I started writing under the pseudonym J.R. Roberts. When I attended my first Western convention I discovered what anomaly the Gunsmith and I were. There were several other monthly adult westerns running at the time, and they were being written by three or four writers under a single house name. A “house name” is a name used by many authors on one series. My “J.R. Roberts” nom de-plume was a pseudonym used by one person, not a house name. (It was only after Berkley Books purchased Charter Books and wanted to keep the Gunsmith going that they asked if they could hire two more writers, just to build up an inventory. The writers were to be approved by me, and I was to own even those books which I did not write, and receive a royalty. It made me even more of an anomaly in the genre. Once we had built up a one year inventory, I went back to writing all the books.)

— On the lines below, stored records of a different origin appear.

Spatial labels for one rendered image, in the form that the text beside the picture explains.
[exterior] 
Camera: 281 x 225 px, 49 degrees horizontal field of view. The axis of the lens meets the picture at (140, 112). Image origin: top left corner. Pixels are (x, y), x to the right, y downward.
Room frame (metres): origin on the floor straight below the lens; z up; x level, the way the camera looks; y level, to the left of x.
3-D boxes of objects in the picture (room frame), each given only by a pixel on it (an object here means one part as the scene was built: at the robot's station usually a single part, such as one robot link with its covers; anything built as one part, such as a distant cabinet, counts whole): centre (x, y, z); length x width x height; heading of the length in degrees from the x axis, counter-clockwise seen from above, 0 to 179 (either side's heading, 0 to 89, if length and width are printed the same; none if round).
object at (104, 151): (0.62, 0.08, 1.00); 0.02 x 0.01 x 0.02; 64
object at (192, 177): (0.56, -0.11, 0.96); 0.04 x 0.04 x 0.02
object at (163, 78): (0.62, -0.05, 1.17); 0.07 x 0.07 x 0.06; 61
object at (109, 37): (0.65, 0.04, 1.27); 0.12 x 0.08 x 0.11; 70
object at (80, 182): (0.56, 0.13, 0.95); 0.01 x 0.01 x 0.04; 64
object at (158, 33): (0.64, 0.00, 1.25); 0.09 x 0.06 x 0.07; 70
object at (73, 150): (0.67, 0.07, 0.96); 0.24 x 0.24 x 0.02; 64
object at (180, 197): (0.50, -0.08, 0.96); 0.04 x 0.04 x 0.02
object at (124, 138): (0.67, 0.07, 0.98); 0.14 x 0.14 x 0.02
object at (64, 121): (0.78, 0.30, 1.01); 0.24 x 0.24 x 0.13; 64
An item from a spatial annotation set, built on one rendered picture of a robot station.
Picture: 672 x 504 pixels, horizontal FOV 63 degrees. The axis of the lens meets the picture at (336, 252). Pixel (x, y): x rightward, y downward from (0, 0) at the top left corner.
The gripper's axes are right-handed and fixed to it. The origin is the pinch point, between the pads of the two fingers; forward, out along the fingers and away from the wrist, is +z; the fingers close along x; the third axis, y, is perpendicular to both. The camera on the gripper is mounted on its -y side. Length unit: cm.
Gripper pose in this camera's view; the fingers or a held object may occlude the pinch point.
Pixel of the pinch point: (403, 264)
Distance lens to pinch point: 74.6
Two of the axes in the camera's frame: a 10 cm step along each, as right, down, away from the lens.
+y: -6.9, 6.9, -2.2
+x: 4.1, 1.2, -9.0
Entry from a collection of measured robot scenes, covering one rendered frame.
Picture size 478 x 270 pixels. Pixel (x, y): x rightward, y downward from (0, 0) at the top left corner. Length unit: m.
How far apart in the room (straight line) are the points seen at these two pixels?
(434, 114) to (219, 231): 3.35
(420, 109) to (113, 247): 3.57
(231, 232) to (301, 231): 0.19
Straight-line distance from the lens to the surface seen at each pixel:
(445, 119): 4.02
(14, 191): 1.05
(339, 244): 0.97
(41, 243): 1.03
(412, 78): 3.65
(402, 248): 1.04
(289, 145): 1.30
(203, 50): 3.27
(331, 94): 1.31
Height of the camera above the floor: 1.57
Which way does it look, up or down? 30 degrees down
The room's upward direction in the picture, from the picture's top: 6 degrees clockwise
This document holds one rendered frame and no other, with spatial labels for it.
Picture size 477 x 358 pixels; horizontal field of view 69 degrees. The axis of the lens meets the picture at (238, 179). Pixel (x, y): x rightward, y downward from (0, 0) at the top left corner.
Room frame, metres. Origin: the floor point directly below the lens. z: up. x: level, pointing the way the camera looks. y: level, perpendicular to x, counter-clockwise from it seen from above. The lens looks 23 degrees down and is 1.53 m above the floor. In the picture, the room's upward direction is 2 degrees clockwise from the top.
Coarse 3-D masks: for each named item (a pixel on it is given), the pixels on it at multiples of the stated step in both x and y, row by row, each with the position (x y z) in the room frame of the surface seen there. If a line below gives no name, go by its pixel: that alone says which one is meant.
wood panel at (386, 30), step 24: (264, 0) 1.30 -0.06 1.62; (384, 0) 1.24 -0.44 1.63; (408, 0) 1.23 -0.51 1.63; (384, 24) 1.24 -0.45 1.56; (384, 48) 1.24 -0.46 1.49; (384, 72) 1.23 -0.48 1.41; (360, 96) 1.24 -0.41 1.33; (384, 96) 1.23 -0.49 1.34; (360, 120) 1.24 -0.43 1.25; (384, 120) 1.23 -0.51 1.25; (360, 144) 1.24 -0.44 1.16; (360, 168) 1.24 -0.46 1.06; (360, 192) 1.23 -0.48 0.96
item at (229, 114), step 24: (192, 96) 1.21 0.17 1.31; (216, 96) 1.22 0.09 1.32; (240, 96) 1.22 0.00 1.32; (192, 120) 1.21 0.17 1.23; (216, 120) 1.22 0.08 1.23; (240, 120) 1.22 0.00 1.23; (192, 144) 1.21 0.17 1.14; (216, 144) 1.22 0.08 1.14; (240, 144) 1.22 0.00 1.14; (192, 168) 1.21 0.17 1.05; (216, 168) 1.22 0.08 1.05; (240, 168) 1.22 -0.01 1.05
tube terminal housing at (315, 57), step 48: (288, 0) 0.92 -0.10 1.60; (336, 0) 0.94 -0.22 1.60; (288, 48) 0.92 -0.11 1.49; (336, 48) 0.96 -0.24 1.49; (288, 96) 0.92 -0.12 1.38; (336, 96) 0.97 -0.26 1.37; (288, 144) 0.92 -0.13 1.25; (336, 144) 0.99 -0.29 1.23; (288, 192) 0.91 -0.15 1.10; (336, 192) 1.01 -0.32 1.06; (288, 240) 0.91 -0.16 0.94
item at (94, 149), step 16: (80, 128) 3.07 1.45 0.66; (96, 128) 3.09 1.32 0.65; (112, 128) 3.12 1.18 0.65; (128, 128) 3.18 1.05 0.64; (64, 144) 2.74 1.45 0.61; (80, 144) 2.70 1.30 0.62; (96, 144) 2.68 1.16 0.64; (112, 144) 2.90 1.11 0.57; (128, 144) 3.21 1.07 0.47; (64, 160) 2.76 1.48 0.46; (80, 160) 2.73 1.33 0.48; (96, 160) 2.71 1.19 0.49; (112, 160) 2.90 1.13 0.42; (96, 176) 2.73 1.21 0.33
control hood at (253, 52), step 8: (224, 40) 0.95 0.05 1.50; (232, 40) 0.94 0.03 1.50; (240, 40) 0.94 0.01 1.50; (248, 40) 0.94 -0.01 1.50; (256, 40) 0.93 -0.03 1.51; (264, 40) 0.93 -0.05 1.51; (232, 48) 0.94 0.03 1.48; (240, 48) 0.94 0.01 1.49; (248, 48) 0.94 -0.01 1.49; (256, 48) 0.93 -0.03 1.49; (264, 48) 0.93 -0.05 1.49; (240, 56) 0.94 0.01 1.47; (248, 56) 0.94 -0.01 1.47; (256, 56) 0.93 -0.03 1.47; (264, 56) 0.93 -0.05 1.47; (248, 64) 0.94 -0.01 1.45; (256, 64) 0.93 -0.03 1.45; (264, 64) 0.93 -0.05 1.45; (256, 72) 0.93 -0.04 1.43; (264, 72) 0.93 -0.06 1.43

And I have done so since then, for over 32 years. Gunsmith #1: Macklin’s Women came out in January of 1982, and there has been a Gunsmith every month since then. Berkley Books decided to end the run in April of 2015 with #399, and I was given enough warning so that I was able to place the series elsewhere and assure that Gunsmith #400 would appear in May of 2015, with no break in the action. They will appear with a new cover design in ebook for from Piccadilly Publishing, and in paperback from Western Trailblazers. And Our Man Clint will go on appearing in a book a month for as long as my flying fingers can flex.
So to those loyal Gunsmith readers who pick up up each and every month, you may continue to do so, with heartfelt thanks from me, and from Our Man Clint Adams.
I should also thank Charter Books, where it all started, and then Berkley Books, which has kept the series going all these years, as we all move on to the next bend in the road.